Insulin resistance causes type 2 diabetes, which is increasing worldwide. Insulin resistance is also a major factor in the pathogenesis of cardiometabolic diseases. According to the World Health Organization, diabetes is the most pressing non-communicable disease worldwide. Diabetes leads to high levels of LDL cholesterol, which in turn leads to heart disease, the leading cause of death for an estimated 17.9 million people worldwide each year.
For the past three and a half decades, Dr. med. Gerald I. Shulman, PhD, MACP, MACE, studying the molecular basis for insulin resistance and developing goals for its treatment and healing. His lab at the Yale School of Medicine looked at lipid-induced insulin resistance in the liver, skeletal muscle and, more recently, in white adipose tissue (WAT) – fat.
Through this work, Shulman and his team have shown that fat cells become insulin resistant by a mechanism similar to that of lipid-induced insulin resistance in the liver and skeletal muscle. His results promise a reversal of insulin resistance not only in the liver and skeletal muscle, but also in the adipocytes. “I think that has important implications,” he said.
This general paradigm for lipid-induced insulin resistance applies to people with obesity, a common factor associated with type 2 diabetes, and to young, lean, insulin-resistant people who are at high risk of developing type 2 diabetes. His team has also explored ways to reverse insulin resistance using agents that lower the lipids in the plasma membrane of the liver, skeletal muscle, and fat. Shulman recently published an article in JCI Insight explaining this study and the mechanism by which weight loss and liver-directed mitochondrial uncouplers reverse insulin resistance in mice and rats.
His research team is now investigating the same mechanisms that explain insulin resistance in the kidney, aorta and other tissues. “I think this will be a new paradigm for lipid-induced insulin resistance in multiple organs,” he said.
Diabetes is a leading cause of blindness, end-stage kidney disease, and non-traumatic limb loss. “One of the main drivers of type 2 diabetes pathogenesis is insulin resistance,” Shulman said. “We see this in young people with a family history of type 2 diabetes as well as in the elderly.
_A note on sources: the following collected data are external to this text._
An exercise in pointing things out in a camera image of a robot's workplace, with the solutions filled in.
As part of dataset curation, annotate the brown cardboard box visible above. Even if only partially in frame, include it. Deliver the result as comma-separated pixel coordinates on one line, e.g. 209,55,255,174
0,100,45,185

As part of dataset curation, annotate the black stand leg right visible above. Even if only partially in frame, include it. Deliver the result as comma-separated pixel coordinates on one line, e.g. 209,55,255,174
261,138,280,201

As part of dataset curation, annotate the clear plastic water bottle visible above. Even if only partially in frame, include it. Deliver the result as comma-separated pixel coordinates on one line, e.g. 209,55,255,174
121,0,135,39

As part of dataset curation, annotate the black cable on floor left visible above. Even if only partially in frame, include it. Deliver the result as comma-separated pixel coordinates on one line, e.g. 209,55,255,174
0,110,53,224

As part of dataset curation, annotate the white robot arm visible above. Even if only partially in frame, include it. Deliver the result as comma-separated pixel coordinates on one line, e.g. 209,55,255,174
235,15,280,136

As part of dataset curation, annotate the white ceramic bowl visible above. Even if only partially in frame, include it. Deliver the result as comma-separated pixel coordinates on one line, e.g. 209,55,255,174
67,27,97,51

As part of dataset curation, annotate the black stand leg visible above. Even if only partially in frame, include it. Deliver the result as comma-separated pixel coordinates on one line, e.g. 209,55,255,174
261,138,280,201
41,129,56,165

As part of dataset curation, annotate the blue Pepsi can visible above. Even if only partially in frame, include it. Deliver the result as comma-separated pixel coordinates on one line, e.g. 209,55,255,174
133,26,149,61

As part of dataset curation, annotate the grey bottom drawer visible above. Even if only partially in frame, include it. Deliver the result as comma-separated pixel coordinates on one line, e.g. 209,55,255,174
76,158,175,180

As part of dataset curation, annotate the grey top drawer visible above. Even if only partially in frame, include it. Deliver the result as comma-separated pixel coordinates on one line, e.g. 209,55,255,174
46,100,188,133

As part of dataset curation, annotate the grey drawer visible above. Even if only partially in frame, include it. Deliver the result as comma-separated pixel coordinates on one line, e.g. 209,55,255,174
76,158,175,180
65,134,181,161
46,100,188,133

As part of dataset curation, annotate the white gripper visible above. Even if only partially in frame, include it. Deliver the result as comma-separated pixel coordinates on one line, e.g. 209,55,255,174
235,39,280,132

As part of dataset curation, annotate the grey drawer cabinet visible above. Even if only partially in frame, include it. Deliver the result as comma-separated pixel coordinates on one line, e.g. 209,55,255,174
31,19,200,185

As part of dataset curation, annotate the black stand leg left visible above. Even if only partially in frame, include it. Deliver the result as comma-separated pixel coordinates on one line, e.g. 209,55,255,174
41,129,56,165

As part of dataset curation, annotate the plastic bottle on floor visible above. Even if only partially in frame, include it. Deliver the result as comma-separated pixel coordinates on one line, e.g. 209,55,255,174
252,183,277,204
And although obesity is strongly linked to insulin resistance in diabetes, we see insulin resistance in lean individuals, especially those with lipodystrophy who have no fat. ”
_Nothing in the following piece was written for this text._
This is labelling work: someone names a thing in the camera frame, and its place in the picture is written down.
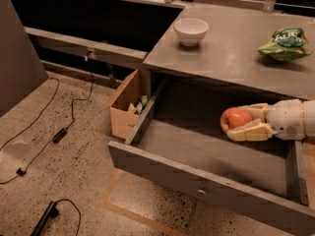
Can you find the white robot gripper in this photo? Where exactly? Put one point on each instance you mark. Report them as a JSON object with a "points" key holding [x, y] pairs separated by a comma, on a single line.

“I think one of the interesting things about this recent study is that it shows that the same mechanism for lipid-induced insulin resistance that we described in the liver and skeletal muscle also occurs in adipose tissue. “If we can figure out how to fix this step, we can reverse insulin resistance not only in the liver and muscles, but also in adipocytes.”
In previous studies, Shulman and his team identified these lipids in cells called diacylglycerol as key players in lipid-induced insulin resistance. “It’s the penultimate step in triglyceride synthesis,” he said.
His laboratory found that the key metabolite is a specific stereo isoform of diacylglycerol, the sn-1,2 isoform, which is responsible for mediating insulin resistance in the liver and skeletal muscle.
“Although most of the fat in the fat cell is in a lipid droplet, no one has really carefully studied the diacylglycerol content in the membrane that surrounds the fat droplet,” Shulman said. They found that only 1% of all diacylglycerols are in the plasma membrane. “But it turns out that those 1% cause insulin resistance in the fat cell,” he said.
“Obesity-related metabolic diseases such as type 2 diabetes and non-alcoholic fatty liver disease are often associated with WAT dysfunction, one aspect of which is insulin resistance,” he said.
His laboratory’s data show that this molecular pathway not only plays an important role in mediating lipid-induced WAT insulin resistance, but also indicates a potential therapeutic target for improving insulin sensitivity in WAT.
With regard to the liver, his laboratory is also working on ways to increase the energy consumption of the mitochondria. They have developed new agents to promote increased mitochondrial activity in a liver-related manner, “to metabolize these diacylglycerols and reverse insulin resistance in rodent and non-human primate models of non-alcoholic fatty liver disease and type 2 diabetes.”